Aside from vintage and collectible autos, all cars lose value over time. If your financed car is totaled, gap insurance can cover the remaining amount on your loan should you owe more than the car is worth. In this article, we’ll explain everything you need to know about gap insurance and recommend the best car insurance companies for gap coverage.
If you’re shopping for auto coverage, the best way to find the lowest rates is to compare multiple car insurance quotes .
What is gap insurance?
As soon as you drive a new car off the lot, its value starts depreciating. If your new car is totaled within the first few years, you could owe the bank more than what your car is worth. Guaranteed asset protection, or “gap” insurance, covers this difference.
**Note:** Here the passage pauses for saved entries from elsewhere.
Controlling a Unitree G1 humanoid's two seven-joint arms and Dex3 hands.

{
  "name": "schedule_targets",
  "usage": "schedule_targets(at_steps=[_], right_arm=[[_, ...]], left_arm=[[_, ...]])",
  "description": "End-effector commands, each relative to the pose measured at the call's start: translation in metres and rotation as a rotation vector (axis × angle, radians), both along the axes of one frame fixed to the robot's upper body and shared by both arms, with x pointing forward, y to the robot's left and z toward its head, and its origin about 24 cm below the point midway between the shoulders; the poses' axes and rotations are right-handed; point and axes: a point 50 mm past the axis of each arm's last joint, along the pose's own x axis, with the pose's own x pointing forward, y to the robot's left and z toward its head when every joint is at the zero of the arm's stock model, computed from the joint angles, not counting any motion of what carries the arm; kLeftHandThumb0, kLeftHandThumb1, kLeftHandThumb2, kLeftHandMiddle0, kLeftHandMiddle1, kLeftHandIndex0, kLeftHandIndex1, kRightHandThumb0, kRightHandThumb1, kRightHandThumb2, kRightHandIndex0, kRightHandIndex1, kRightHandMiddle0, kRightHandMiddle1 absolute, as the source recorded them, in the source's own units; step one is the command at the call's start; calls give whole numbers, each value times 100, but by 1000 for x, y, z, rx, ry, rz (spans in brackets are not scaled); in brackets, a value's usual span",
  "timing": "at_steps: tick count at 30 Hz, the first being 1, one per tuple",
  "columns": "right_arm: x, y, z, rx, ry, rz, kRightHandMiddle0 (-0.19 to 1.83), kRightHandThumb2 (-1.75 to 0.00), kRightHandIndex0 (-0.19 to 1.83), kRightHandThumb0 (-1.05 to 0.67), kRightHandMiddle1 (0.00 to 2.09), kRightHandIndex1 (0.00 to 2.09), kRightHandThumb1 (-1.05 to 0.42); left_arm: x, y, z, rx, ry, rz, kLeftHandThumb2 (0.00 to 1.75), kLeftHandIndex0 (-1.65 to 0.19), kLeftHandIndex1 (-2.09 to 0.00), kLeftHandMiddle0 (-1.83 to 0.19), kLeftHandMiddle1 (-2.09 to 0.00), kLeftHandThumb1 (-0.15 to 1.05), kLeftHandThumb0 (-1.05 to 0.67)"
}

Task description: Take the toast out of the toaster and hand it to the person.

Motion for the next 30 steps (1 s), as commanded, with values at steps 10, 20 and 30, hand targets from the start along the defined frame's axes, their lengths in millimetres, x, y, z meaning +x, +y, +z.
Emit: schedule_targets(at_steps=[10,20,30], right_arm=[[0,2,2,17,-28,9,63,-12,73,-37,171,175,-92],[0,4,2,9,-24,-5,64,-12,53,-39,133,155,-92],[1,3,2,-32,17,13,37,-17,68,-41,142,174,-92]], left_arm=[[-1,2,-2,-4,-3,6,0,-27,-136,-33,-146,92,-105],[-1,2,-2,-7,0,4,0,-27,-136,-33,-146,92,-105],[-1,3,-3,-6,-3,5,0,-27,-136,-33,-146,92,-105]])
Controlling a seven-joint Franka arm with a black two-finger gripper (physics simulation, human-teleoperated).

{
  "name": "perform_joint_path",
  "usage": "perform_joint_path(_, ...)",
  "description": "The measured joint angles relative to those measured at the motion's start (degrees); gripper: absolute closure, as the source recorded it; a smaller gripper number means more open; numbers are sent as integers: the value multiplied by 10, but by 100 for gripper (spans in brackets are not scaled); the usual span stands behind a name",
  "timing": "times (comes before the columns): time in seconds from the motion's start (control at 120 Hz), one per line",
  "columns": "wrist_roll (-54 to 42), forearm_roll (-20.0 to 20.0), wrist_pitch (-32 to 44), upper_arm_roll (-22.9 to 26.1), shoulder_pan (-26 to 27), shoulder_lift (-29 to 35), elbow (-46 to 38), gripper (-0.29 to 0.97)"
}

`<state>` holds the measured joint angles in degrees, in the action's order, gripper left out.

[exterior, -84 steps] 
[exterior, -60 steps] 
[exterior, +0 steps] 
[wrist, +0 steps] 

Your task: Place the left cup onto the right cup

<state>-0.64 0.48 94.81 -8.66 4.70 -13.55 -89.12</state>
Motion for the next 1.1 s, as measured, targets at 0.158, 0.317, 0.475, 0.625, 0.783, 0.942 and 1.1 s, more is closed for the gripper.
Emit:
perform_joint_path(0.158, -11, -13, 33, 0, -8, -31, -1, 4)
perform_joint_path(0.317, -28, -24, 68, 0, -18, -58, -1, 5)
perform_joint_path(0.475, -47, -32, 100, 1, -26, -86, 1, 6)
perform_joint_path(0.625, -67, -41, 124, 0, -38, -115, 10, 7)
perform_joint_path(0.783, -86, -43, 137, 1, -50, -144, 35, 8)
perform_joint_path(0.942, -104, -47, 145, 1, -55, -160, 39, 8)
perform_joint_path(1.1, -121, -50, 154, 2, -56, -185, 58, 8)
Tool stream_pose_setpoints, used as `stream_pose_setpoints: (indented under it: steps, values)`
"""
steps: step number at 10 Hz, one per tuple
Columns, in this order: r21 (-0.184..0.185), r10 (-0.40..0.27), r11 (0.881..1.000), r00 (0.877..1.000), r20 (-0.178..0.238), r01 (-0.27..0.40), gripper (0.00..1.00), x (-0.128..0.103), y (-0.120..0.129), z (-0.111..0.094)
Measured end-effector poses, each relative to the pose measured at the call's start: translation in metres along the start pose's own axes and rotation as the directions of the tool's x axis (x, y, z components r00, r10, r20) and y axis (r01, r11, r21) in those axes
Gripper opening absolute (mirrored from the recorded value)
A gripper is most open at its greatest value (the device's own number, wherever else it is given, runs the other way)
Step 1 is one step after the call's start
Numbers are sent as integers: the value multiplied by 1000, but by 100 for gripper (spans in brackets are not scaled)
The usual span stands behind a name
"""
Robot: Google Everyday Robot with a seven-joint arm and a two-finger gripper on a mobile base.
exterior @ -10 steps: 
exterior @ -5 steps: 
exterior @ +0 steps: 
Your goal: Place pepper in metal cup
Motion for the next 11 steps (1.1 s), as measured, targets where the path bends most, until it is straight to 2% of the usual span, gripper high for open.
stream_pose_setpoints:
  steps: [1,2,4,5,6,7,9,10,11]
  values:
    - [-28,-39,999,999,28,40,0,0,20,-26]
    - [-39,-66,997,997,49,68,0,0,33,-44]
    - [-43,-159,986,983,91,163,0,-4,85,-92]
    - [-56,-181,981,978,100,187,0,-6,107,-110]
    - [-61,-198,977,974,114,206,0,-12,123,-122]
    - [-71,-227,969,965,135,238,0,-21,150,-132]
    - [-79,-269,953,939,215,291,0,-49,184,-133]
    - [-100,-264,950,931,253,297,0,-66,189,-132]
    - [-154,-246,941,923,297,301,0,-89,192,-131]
Gap insurance comes into play if your vehicle is financed and you make a total loss claim – either after your vehicle is totaled (the cost of the repairs would be more than the car is worth) or if it is stolen.
In some cases, the amount you still owe in car payments can exceed your car’s ACV. Gap insurance, also sometimes called loan/lease payoff Chattanooga lend payday loans insurance, helps you pay off the loan in this situation. Remember, the loan doesn’t go away just because your car is totaled.
How gap insurance works
Consider the following example: Your vehicle is financed and you still owe $10,000 to your lender. You are involved in an accident, and the car is declared a total loss. The insurance claims adjuster determines that your car’s ACV is $8,000, and your insurer issues a check for this amount. If you have gap insurance, that policy will cover the remaining $2,000 to pay off the remainder of your auto loan.
The cost of gap insurance can vary but is usually inexpensive. If you buy gap insurance from the dealership, it can cost hundreds of dollars a year. If you add gap coverage to an insurance policy that already includes collision and comprehensive insurance , it typically increases your premium by around $40 to $60 per year.
How is gap insurance calculated?
Lenders and dealers calculate what you pay for gap insurance based on your loan and your vehicle’s expected depreciation. Gap insurance can be more expensive for larger loans. Car insurance companies calculate your gap insurance cost based on your vehicle and your driving profile.
Does gap insurance always pay out?
Gap insurance only pays out if the total loss claim is approved and the settlement you receive for your vehicle doesn’t cover your outstanding loan. If another driver was at fault, gap insurance can cover the difference between their insurance company’s settlement offer and the outstanding loan, as well.
Some gap insurance policies also limit the total amount you can receive. For example, Progressive’s gap insurance policy covers up to 25% of the vehicle’s ACV. It’s possible this gap payout wouldn’t cover the whole loan if your car had depreciated significantly.
Do you need gap insurance?
If your vehicle is not financed, there is no reason to purchase gap coverage. If you do finance your vehicle, gap coverage can be a good idea, but it depends on how much you drive and how quickly your car depreciates.
Keep in mind that cars can depreciate rapidly. According to the Insurance Information Institute , many vehicles depreciate 20% or more within the first year of ownership. If you don’t make a large down payment on your car, the amount you owe in car payments can quickly exceed your car’s value.